** EXERCISE **
Show all lines from the data that include the word "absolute".

** DATA EXCERPT follows **

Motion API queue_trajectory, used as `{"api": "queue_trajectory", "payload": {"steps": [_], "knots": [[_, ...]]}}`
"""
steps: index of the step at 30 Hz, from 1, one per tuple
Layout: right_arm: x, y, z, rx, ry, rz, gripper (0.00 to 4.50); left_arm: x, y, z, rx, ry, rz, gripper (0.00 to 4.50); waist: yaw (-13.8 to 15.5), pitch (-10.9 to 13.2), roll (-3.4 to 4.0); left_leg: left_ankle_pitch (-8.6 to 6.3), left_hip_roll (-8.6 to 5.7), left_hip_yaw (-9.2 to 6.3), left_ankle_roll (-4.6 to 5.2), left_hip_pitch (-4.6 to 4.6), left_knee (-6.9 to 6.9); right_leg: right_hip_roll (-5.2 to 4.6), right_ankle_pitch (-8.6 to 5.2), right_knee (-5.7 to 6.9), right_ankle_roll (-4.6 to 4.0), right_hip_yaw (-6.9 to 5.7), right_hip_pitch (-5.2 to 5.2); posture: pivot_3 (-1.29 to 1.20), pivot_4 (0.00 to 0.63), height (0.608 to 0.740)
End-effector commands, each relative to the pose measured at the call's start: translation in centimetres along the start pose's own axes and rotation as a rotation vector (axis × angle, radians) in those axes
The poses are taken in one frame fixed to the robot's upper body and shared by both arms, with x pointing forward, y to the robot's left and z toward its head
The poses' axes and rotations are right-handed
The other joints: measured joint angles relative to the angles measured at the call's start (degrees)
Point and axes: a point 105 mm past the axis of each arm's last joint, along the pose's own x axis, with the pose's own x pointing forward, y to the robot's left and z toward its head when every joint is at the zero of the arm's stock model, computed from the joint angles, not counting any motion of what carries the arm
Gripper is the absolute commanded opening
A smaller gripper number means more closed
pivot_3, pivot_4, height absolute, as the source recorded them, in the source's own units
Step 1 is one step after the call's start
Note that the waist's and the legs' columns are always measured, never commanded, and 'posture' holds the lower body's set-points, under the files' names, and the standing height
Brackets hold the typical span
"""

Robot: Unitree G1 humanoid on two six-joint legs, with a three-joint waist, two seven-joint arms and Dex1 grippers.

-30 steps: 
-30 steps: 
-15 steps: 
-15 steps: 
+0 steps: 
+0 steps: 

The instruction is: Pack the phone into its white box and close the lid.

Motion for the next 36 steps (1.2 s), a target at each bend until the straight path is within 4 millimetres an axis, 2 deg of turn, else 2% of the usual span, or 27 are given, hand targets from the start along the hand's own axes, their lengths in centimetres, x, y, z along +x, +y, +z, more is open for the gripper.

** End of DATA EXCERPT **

** WRITTEN REPLY **
Gripper is the absolute commanded opening
pivot_3, pivot_4, height absolute, as the source recorded them, in the source's own units

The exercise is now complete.